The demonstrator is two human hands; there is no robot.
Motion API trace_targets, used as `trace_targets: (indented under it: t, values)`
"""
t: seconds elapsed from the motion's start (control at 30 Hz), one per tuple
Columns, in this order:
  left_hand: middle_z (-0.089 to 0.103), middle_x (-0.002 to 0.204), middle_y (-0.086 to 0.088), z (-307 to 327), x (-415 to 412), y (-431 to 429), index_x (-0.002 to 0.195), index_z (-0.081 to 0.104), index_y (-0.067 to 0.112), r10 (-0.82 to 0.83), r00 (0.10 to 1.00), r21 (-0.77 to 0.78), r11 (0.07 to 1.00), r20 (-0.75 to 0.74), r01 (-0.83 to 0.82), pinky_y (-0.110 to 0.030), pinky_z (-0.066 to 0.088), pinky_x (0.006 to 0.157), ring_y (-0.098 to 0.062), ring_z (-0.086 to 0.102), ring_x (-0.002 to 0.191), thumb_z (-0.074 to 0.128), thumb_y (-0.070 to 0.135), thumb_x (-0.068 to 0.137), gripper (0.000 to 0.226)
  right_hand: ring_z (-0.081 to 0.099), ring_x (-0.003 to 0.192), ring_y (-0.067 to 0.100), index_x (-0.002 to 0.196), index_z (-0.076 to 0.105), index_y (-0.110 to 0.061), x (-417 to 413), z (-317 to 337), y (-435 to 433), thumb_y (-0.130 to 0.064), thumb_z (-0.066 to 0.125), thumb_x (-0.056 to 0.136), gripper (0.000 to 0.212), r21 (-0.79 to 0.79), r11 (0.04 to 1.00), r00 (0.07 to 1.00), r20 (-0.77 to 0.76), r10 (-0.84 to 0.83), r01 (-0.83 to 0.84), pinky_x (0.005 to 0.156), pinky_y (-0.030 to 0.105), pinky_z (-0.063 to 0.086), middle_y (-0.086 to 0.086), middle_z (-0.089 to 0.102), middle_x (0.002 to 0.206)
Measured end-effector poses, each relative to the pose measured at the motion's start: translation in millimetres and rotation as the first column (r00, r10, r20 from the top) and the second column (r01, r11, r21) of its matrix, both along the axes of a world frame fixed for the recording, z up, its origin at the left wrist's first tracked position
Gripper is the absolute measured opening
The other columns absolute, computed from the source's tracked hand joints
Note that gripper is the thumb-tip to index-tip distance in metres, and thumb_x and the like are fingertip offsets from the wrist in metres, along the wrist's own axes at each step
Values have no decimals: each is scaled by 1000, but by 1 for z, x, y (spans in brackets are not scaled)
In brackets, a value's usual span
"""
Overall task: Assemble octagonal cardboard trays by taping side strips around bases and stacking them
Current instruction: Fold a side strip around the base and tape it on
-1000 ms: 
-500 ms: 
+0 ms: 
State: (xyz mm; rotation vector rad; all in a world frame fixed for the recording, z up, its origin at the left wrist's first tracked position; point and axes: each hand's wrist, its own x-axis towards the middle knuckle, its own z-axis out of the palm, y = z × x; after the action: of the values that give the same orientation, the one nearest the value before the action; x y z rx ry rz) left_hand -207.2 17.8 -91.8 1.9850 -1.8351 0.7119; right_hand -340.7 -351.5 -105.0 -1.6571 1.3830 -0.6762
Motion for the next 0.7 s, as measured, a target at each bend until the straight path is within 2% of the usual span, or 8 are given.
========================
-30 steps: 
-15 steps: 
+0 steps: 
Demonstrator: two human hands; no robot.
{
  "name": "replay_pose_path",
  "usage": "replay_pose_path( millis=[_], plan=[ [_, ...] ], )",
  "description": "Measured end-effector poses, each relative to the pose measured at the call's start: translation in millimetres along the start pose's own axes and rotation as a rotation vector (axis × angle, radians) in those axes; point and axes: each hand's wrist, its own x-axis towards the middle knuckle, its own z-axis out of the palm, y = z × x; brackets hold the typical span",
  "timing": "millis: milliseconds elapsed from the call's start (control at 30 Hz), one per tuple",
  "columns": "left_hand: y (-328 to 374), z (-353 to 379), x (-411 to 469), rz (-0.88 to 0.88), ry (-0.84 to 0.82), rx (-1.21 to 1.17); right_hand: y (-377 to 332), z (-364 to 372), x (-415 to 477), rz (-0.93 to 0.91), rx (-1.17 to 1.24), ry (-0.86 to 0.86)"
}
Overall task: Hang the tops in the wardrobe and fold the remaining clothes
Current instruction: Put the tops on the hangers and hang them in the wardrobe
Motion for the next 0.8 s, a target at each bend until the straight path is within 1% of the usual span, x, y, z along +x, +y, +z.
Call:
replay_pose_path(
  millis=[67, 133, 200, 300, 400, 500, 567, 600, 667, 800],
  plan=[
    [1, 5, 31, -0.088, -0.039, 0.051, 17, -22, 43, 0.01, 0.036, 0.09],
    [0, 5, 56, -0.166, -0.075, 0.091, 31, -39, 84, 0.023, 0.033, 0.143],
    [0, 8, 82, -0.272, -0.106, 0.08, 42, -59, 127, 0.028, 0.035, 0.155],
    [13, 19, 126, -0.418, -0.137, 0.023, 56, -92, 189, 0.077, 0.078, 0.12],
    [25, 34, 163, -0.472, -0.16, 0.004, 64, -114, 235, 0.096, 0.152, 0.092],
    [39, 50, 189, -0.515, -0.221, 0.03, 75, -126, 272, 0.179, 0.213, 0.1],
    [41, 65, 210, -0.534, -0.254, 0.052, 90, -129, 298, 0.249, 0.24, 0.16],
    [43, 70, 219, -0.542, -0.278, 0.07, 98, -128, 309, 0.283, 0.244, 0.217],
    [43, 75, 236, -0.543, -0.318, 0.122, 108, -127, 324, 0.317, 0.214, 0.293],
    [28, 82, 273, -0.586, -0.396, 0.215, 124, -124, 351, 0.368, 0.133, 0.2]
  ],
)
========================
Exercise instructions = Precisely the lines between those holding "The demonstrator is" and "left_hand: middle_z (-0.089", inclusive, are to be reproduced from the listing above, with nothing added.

Answer box =
The demonstrator is two human hands; there is no robot.
Motion API trace_targets, used as `trace_targets: (indented under it: t, values)`
"""
t: seconds elapsed from the motion's start (control at 30 Hz), one per tuple
Columns, in this order:
  left_hand: middle_z (-0.089 to 0.103), middle_x (-0.002 to 0.204), middle_y (-0.086 to 0.088), z (-307 to 327), x (-415 to 412), y (-431 to 429), index_x (-0.002 to 0.195), index_z (-0.081 to 0.104), index_y (-0.067 to 0.112), r10 (-0.82 to 0.83), r00 (0.10 to 1.00), r21 (-0.77 to 0.78), r11 (0.07 to 1.00), r20 (-0.75 to 0.74), r01 (-0.83 to 0.82), pinky_y (-0.110 to 0.030), pinky_z (-0.066 to 0.088), pinky_x (0.006 to 0.157), ring_y (-0.098 to 0.062), ring_z (-0.086 to 0.102), ring_x (-0.002 to 0.191), thumb_z (-0.074 to 0.128), thumb_y (-0.070 to 0.135), thumb_x (-0.068 to 0.137), gripper (0.000 to 0.226)

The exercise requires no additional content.